# Little Traverse Bay 2018 Reports



## duckhunter17

Hey guys last week I went out fishing for anything on the little traverse bay where we trolled from Petoskey to Bay harbor. We had no action at first until we came across a pod of fish at which all of our rods went off and we ended up landing 4 fish in one pass with two guys. It was a great experience. I will be up this whole year fishing during parts of the week and every Saturday and Sunday. I will post reports here and updates. If anyone who fishes this amazing bay and wants to join in to help everyone out then that would be awesome. Attached is the biggest laker that we got that day.


----------



## North Country Squire

Nice fish, Duck. We put 6 in the boat from 7-14lbs on Friday morning trolling that same route. Marked fish everywhere from 50-135ft. 5 & 10 color cores with orange spoons and trash can/spin glo got all the hits.


----------



## duckhunter17

Awesome report! I'm heading out Sunday! Will post the update. I have heard of a few salmon getting caught as well.


----------



## garvelink5

Any pike or musky in that area?


----------



## HUNTorFISH

duckhunter17 said:


> Awesome report! I'm heading out Sunday! Will post the update. I have heard of a few salmon getting caught as well.

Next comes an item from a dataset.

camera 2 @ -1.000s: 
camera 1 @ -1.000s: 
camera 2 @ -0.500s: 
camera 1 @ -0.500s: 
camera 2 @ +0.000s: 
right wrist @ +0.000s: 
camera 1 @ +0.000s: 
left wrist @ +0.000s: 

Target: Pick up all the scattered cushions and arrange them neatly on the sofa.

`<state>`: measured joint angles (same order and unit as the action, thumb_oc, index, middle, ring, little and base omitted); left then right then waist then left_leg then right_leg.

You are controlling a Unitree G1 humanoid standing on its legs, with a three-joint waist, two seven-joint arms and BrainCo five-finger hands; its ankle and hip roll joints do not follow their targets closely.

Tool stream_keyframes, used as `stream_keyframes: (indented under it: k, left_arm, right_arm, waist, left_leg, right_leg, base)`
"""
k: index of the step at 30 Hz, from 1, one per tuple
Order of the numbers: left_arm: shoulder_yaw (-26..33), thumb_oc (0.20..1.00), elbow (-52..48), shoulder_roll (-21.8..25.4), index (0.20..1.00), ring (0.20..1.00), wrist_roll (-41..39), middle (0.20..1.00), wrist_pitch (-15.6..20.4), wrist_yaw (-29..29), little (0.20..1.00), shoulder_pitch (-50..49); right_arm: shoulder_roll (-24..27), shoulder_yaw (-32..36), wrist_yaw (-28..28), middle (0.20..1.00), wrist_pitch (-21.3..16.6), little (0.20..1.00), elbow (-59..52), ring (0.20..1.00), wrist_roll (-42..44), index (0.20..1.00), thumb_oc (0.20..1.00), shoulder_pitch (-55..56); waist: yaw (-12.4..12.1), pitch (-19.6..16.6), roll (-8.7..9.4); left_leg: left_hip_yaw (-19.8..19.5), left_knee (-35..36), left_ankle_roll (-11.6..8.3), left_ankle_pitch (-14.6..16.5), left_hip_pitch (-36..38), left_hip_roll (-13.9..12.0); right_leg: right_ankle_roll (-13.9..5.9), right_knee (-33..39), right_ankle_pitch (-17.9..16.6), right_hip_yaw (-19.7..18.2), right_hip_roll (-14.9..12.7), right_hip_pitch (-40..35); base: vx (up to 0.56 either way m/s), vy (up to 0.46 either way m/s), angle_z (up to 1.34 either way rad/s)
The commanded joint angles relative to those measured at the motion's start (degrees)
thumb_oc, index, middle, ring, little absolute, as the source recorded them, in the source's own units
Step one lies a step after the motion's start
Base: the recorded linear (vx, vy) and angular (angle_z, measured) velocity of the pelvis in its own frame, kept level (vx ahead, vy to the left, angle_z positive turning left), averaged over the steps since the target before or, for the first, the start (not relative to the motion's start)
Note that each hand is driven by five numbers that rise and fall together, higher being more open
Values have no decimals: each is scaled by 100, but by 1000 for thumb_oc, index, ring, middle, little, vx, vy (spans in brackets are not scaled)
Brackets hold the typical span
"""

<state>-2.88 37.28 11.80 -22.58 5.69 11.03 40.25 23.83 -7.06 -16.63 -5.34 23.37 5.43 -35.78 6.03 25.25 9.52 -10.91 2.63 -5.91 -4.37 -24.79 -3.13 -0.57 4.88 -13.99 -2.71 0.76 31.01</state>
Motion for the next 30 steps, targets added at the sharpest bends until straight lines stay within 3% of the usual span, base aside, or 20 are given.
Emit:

I hope the salmon show up. thinking about making a trip up early July with Salmon as the target, been about 10 years since I've fished Petoskey for Salmon.
keep the reports coming!


----------



## duckhunter17

garvelink5 said:


> Any pike or musky in that area?


I have seen a couple nice pike closer to shore right under the surface. About 15-20ft


----------



## duckhunter17

HUNTorFISH said:


> I hope the salmon show up. thinking about making a trip up early July with Salmon as the target, been about 10 years since I've fished Petoskey for Salmon.
> keep the reports coming!


I think the salmon will be strong this year. I will be targeting strictly salmon in July/August


----------



## duckhunter17

Today we got out late and trolled for 2 hours. We trolled from Bay Harbor to Petoskey in 120 of water. Caught a bad ass Steelhead weighing 8.8 pounds on a spoon with 2 color lead core. Put up a great fight. Even broke the rod in 3 piece lol









Sent from my SM-G950U using Michigan Sportsman mobile app


----------



## andyotto

Great picture with the broken rod behind you. Might want to loosen those drags.lol. I had one do the same thing to a wirediver a few years ago.


----------



## duckhunter17

Yup lol learned my lesson. It broke because he jumped out of the net but at least landed in the boat. 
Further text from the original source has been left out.